Sony’s current lead with the PS4 is another reason. The PS4 has outsold the Xbox One globally, and that higher install base gives Sony an advantage with the PS5 as well.
But the real reason why the PlayStation 5 has such an advantage over the Xbox Series X has to do with the two companies’ different strategies with first-party exclusives. Microsoft has announced that its first-party games will be available across Xbox One, Xbox Series X and PC.
I think that’s an admirable plan, but it’s not necessarily the best way to sell a new console. Sure, it will almost certainly earn Microsoft good will from gamers, but why bother buying an Xbox Series X system when you can just keep playing everything on your Xbox One or PC? At the very least, consumers will have no reason to upgrade in a hurry.
Meanwhile, Sony will have true next-gen exclusives as well as cross-generation releases. I suspect games like The Last Of Us Part II will release on both PS4 and PS5, but they won’t release on PC—at least not any time soon.

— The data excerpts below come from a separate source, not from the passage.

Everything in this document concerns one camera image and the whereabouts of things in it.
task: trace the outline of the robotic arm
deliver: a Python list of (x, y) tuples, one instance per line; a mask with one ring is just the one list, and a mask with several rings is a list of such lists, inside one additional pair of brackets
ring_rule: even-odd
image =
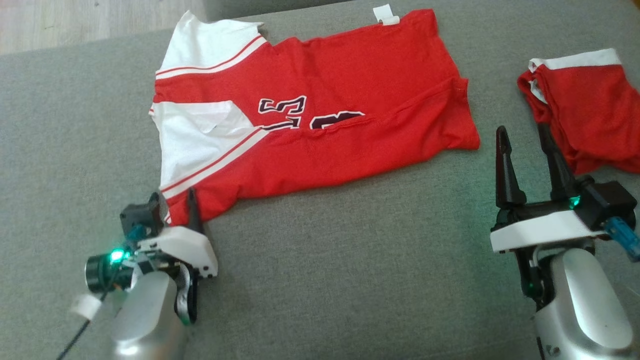
[(121, 288), (127, 298), (115, 317), (114, 359), (182, 359), (185, 326), (195, 323), (198, 280), (218, 274), (193, 191), (189, 225), (164, 228), (157, 194), (120, 214), (123, 249), (92, 256), (84, 274), (94, 293)]
[(542, 360), (640, 359), (631, 324), (594, 257), (596, 240), (616, 240), (640, 260), (633, 232), (637, 201), (617, 181), (573, 177), (547, 124), (539, 124), (551, 200), (527, 203), (518, 187), (504, 126), (496, 134), (494, 252), (513, 252), (533, 316)]

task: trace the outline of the jersey
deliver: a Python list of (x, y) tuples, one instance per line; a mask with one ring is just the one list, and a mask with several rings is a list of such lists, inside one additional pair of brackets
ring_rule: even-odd
[(574, 173), (602, 165), (640, 172), (640, 95), (614, 49), (531, 59), (518, 86)]
[(326, 38), (271, 45), (261, 23), (177, 24), (150, 114), (172, 224), (237, 199), (335, 186), (479, 147), (432, 10)]

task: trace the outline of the wooden floor
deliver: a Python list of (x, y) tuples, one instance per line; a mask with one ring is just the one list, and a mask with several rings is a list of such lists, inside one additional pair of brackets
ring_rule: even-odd
[(170, 29), (203, 0), (0, 0), (0, 55)]

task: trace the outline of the cable
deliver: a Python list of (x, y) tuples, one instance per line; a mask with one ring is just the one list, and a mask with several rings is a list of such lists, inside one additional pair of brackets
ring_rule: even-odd
[[(118, 267), (118, 270), (116, 270), (113, 275), (111, 276), (111, 279), (109, 280), (109, 283), (107, 285), (107, 287), (105, 288), (104, 292), (102, 293), (102, 295), (100, 296), (100, 302), (103, 302), (104, 299), (106, 299), (107, 294), (109, 293), (109, 289), (111, 289), (111, 287), (113, 286), (113, 283), (116, 279), (116, 276), (118, 276), (118, 273), (120, 272), (120, 270), (122, 269), (122, 267)], [(82, 334), (84, 333), (84, 331), (86, 330), (87, 327), (89, 327), (89, 324), (91, 323), (91, 320), (87, 319), (84, 324), (82, 324), (82, 326), (80, 326), (80, 329), (78, 330), (78, 332), (76, 333), (76, 335), (74, 335), (74, 337), (71, 339), (71, 341), (69, 341), (69, 343), (67, 344), (67, 346), (65, 347), (64, 350), (62, 350), (62, 352), (60, 353), (60, 355), (58, 355), (57, 360), (62, 360), (65, 358), (65, 356), (67, 356), (67, 354), (69, 353), (69, 351), (71, 350), (71, 348), (76, 344), (76, 342), (78, 341), (78, 339), (80, 338), (80, 336), (82, 336)]]

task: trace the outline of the red stripe
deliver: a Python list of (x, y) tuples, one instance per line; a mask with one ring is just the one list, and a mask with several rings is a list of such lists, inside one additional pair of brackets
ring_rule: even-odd
[(156, 76), (158, 75), (162, 75), (162, 74), (166, 74), (169, 71), (175, 71), (175, 70), (184, 70), (184, 69), (196, 69), (196, 70), (211, 70), (211, 69), (215, 69), (216, 67), (222, 66), (230, 61), (233, 61), (235, 58), (237, 58), (238, 56), (240, 56), (248, 47), (251, 46), (251, 44), (253, 44), (256, 40), (258, 40), (260, 37), (262, 37), (262, 35), (258, 35), (257, 37), (255, 37), (253, 40), (251, 40), (251, 42), (249, 42), (249, 44), (247, 44), (242, 50), (240, 50), (239, 53), (237, 53), (233, 58), (224, 61), (222, 63), (219, 63), (217, 65), (214, 65), (212, 67), (193, 67), (193, 66), (185, 66), (185, 67), (175, 67), (173, 69), (168, 69), (168, 70), (164, 70), (161, 72), (157, 72)]
[(210, 167), (214, 166), (215, 164), (217, 164), (217, 163), (221, 162), (221, 161), (222, 161), (222, 159), (226, 158), (226, 157), (227, 157), (227, 155), (229, 155), (231, 152), (233, 152), (234, 150), (236, 150), (240, 145), (244, 144), (247, 140), (249, 140), (249, 139), (250, 139), (250, 138), (251, 138), (255, 133), (257, 133), (257, 132), (258, 132), (258, 131), (260, 131), (260, 130), (262, 130), (262, 129), (256, 129), (256, 130), (254, 130), (251, 134), (249, 134), (249, 136), (247, 136), (246, 138), (244, 138), (244, 140), (242, 140), (241, 142), (239, 142), (236, 146), (232, 147), (232, 148), (231, 148), (231, 150), (227, 151), (223, 156), (221, 156), (219, 159), (217, 159), (216, 161), (212, 162), (211, 164), (207, 165), (205, 168), (202, 168), (202, 169), (200, 169), (199, 171), (194, 172), (193, 174), (191, 174), (191, 175), (189, 175), (189, 176), (185, 177), (184, 179), (182, 179), (182, 180), (178, 181), (177, 183), (175, 183), (175, 184), (173, 184), (173, 185), (171, 185), (171, 186), (168, 186), (168, 187), (166, 187), (166, 188), (162, 189), (161, 191), (162, 191), (162, 192), (165, 192), (165, 191), (167, 191), (167, 190), (170, 190), (170, 189), (172, 189), (172, 188), (175, 188), (176, 186), (178, 186), (178, 185), (182, 184), (183, 182), (185, 182), (185, 181), (187, 181), (187, 180), (191, 179), (192, 177), (194, 177), (194, 176), (198, 175), (199, 173), (203, 172), (204, 170), (207, 170), (208, 168), (210, 168)]

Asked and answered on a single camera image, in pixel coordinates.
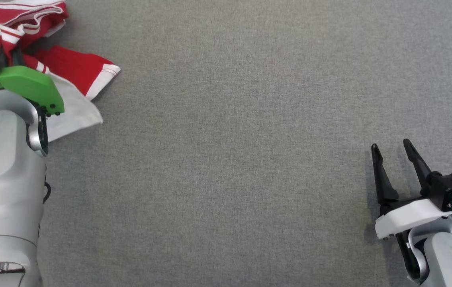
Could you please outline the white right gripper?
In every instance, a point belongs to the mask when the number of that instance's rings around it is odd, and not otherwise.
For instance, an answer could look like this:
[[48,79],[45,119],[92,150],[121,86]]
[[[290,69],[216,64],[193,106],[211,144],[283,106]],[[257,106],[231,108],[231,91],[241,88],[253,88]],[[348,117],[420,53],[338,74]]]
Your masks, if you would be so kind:
[[[409,161],[413,164],[421,193],[429,192],[428,175],[432,173],[422,156],[409,139],[403,140]],[[398,192],[391,185],[384,169],[384,158],[376,143],[371,146],[377,202],[380,205],[395,203]],[[449,232],[452,233],[452,211],[441,211],[429,199],[418,200],[380,216],[375,223],[377,238],[384,239],[410,230],[415,236]]]

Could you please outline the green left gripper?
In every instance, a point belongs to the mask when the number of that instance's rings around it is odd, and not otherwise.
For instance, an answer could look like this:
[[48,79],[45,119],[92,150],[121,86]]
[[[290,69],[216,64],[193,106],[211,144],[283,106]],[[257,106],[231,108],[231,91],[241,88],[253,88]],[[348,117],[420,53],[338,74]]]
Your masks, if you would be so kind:
[[48,115],[60,115],[65,105],[53,79],[40,71],[24,67],[22,49],[10,49],[9,67],[0,71],[0,89],[17,93],[21,97],[45,108]]

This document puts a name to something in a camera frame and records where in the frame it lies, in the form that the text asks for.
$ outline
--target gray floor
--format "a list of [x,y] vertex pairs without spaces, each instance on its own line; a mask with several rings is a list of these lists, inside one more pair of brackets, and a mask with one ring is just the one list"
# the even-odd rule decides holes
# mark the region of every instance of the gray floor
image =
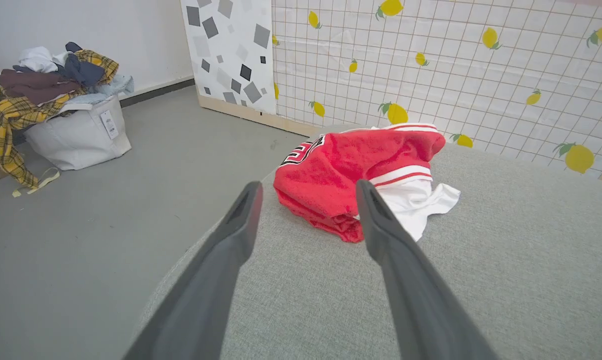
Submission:
[[123,157],[20,198],[0,180],[1,360],[120,358],[164,274],[304,139],[201,109],[192,87],[123,114]]

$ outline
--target red stripe
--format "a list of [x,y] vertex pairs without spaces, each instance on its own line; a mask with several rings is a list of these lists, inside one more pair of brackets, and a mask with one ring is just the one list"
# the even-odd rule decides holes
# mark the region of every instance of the red stripe
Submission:
[[428,178],[431,178],[432,176],[428,173],[424,173],[424,172],[413,172],[413,173],[409,173],[407,175],[403,175],[401,177],[397,177],[397,178],[393,178],[392,180],[387,180],[386,182],[381,182],[379,184],[374,185],[375,187],[380,187],[381,185],[387,185],[387,184],[392,184],[392,183],[396,183],[399,180],[403,180],[406,178],[411,178],[412,176],[427,176]]
[[438,129],[436,129],[436,126],[431,126],[431,125],[401,125],[401,126],[391,127],[388,130],[401,129],[401,128],[430,128],[430,129],[438,130]]

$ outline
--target yellow strap
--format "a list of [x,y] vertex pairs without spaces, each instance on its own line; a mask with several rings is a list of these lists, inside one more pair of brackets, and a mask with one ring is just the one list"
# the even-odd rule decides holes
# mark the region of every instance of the yellow strap
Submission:
[[61,172],[59,171],[59,169],[55,168],[55,167],[51,167],[49,169],[47,169],[46,171],[43,172],[43,175],[41,175],[41,178],[43,178],[45,176],[45,174],[47,174],[48,171],[50,170],[54,170],[56,173],[50,177],[45,178],[45,180],[41,181],[38,183],[38,187],[36,189],[29,189],[29,187],[19,187],[18,189],[16,189],[15,191],[12,192],[12,196],[14,198],[18,198],[19,196],[21,196],[20,190],[21,189],[29,189],[29,191],[27,192],[27,194],[31,194],[36,192],[38,189],[41,189],[42,187],[44,187],[45,185],[49,184],[50,182],[53,182],[54,180],[58,179],[59,176],[61,176]]

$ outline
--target clothing pile
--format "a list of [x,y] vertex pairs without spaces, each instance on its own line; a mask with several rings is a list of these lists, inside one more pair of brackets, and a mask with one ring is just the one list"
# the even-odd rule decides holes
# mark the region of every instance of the clothing pile
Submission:
[[418,241],[427,217],[449,212],[461,194],[446,184],[432,191],[429,162],[444,145],[443,135],[429,123],[325,134],[302,143],[285,158],[276,170],[274,187],[293,214],[356,243],[363,239],[356,182],[368,180]]
[[38,178],[13,146],[16,130],[134,91],[131,76],[116,75],[115,61],[73,42],[65,49],[52,55],[44,47],[29,48],[0,73],[0,168],[31,189],[39,186]]

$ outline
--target baseboard
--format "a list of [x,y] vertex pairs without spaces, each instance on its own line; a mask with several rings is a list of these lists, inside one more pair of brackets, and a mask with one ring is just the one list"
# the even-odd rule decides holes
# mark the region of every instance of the baseboard
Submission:
[[194,76],[186,76],[180,79],[164,82],[163,84],[150,86],[140,91],[135,91],[131,95],[121,94],[118,98],[121,101],[121,107],[129,107],[141,101],[156,98],[168,92],[177,91],[182,88],[194,85]]
[[299,135],[305,135],[310,137],[316,133],[318,127],[306,125],[304,123],[292,121],[286,118],[282,118],[277,115],[260,112],[250,107],[243,105],[230,104],[223,100],[217,100],[208,96],[201,96],[198,94],[198,104],[202,108],[214,110],[216,112],[222,112],[231,116],[240,117],[255,123],[271,126],[273,128],[285,130],[286,132],[295,133]]

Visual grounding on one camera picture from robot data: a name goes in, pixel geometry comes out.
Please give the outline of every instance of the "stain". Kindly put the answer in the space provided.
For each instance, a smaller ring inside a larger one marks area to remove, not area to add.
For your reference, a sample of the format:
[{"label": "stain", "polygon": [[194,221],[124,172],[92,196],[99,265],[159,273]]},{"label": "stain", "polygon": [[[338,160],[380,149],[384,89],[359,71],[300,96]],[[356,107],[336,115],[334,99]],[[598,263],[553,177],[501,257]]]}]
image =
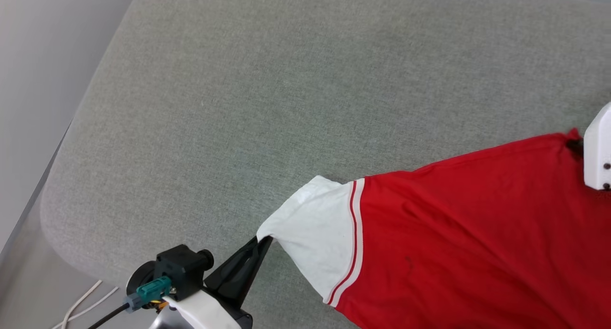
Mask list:
[{"label": "stain", "polygon": [[414,272],[414,262],[412,262],[412,259],[409,256],[405,257],[405,261],[408,262],[408,276],[412,275],[412,272]]}]

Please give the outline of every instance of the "white sleeve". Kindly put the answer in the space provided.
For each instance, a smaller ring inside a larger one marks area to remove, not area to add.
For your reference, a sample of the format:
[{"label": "white sleeve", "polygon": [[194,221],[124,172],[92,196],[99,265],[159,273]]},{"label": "white sleeve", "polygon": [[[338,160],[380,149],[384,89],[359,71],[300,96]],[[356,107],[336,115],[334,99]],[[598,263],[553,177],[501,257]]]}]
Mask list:
[{"label": "white sleeve", "polygon": [[257,231],[271,236],[295,262],[323,301],[335,307],[362,264],[359,199],[364,179],[341,185],[316,176]]}]

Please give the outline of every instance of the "upholstery fabric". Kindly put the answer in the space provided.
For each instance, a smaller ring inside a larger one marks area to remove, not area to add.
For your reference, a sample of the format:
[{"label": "upholstery fabric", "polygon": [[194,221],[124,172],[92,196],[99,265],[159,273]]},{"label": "upholstery fabric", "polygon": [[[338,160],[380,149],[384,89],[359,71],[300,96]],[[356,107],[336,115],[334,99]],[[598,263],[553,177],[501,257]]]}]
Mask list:
[{"label": "upholstery fabric", "polygon": [[[583,0],[134,0],[44,189],[45,235],[122,286],[177,244],[220,264],[315,175],[583,130],[611,101],[610,18]],[[277,244],[243,308],[256,328],[353,327]]]}]

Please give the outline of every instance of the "green connector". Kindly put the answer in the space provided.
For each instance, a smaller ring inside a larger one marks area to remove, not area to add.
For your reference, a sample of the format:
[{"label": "green connector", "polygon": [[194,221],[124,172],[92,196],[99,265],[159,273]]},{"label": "green connector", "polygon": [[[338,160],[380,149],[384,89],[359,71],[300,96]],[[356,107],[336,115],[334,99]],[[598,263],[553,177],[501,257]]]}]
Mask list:
[{"label": "green connector", "polygon": [[172,280],[167,276],[162,276],[138,287],[136,293],[142,299],[142,303],[147,304],[151,300],[161,299],[162,296],[169,296],[170,288],[172,288]]}]

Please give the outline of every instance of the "white cable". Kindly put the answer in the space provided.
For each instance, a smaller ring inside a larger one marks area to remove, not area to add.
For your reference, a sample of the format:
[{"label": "white cable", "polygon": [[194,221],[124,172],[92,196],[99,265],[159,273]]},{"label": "white cable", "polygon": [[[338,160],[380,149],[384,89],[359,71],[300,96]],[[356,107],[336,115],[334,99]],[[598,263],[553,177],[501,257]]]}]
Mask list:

Meanwhile, fairly quickly we’ll start to see PS5 exclusives that can’t be played anywhere but on a PS5. PS4 owners will have a very compelling reason to upgrade, and since PS5 will be backwards compatible with PS4 they’ll be able to take their PS4 catalogue along with them. Backwards compatibility used to be an Xbox advantage, but that will no longer be the case when it comes to PS5 vs Xbox Series X.
This will give Sony a huge edge over Microsoft, not just at launch but in the first couple years of sales. And those are crucial years in which player bases are formed. Both Sony and Nintendo give consumers a solid reason to buy their video game systems—you can’t play PlayStation or Nintendo exclusives anywhere else. Microsoft is more generous when it comes to choices, but that generosity may come back to bite the Xbox Series X in the long run.
And even if Sony starts releasing some of its titles on PC—like Horizon Zero Dawn—these games won’t be released on PC until years later. So why buy an Xbox Series X when you could just have a gaming PC? The most sensible thing for consumers is a PS5 / gaming PC / Nintendo Switch combination. The Xbox just feels redundant at this point. I’m sure the Series X will be state-of-the-art and there may be other advantages it has over the PS5 that we don’t know about yet, but right now the PS5 seems like the clear choice.